Contents of issue #1
• Fork the Institutions (Matthias Tarasiewicz)
• Seize your rights with the force of crypto (interview with Andreas A. Antonopoulos)
• Dissassembling the truth machine (Jaya Klara Brekke)
• Rules enforced by cryptography (interview with Josh Stark)
• How to talk about serious matters of complexity with models as agents (Shintaro Miyazaki)
• Cryptoeconomics and experiments in token sales (interview with Vitalik Buterin)
• The advent of digital persons (Ozan Polat & Benedikt Schuppli)
• Paralelni Polis (interview with Jan Hubik)

*From the publication*
What is cryptoeconomics exactly, and what are we talking about when we are talking about “Future Cryptoeconomics”? We are facing a discipline which is not formally defined yet.
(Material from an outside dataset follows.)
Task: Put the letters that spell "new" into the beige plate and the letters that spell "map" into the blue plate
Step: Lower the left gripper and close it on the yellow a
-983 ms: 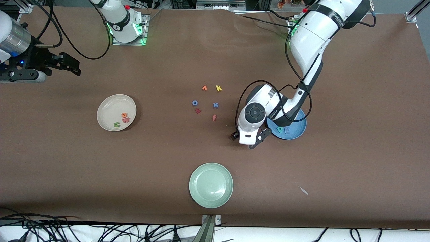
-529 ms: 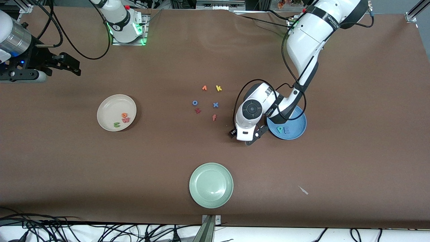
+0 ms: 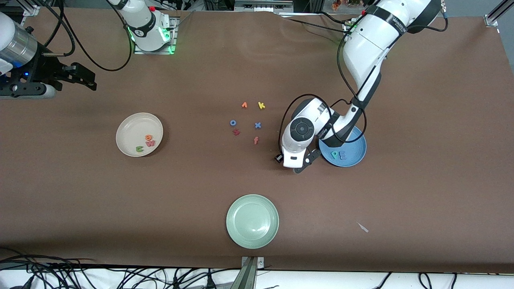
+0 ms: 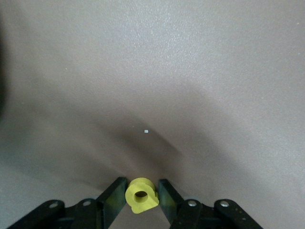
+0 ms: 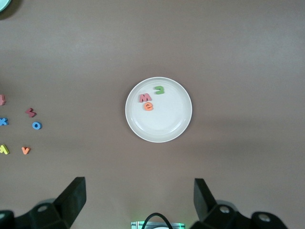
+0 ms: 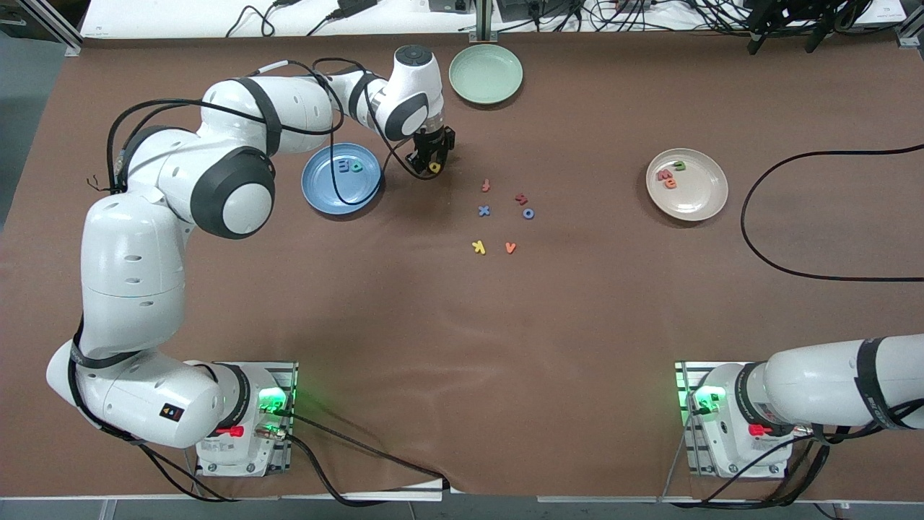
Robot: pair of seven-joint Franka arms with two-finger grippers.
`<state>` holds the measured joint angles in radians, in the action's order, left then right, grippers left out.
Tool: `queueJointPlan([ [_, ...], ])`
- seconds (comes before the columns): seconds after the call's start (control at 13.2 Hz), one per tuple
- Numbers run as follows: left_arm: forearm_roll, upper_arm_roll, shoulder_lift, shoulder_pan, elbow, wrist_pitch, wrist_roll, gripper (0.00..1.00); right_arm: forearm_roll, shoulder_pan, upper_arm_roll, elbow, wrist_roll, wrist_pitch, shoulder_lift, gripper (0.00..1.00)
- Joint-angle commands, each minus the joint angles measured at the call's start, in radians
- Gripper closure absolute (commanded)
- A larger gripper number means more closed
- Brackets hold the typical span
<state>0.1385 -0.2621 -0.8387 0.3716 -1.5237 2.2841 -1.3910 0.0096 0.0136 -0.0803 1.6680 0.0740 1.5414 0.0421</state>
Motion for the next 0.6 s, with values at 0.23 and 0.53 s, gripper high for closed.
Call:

It reminds us of the early developments of game theory, an area of study that at the beginning was very narrowly defined, but then grew to be an interdisciplinary field that included the social sciences, political sciences, and many other disciplines. In order to discuss the future developments of world computers, immutable code and cryptocurrency, we must broaden our viewpoints and make sure to understand the full scope of possibilities of true decentralisation. “Forking institutions” might be a starting point, but we have to be aware that this possibly also means a “constant destruction and recreation of institutions and experimental cultures”, to make space for invention and new disruptions.

Future Cryptoeconomics are debated and tested in almost real-time, and we have a long way to go in order to achieve ‘cryptoeconomic literacy’ and global adoption of cryptocurrency. Could anxiety foster mass adoption of cryptocurrencies? The transparency vs. privacy debate, or the shortcomings of fiat, banks and large financial institutions? Future Cryptoeconomics seeks not to find answers to speculations, but to identify the questions that are foundational for envisioning next societies.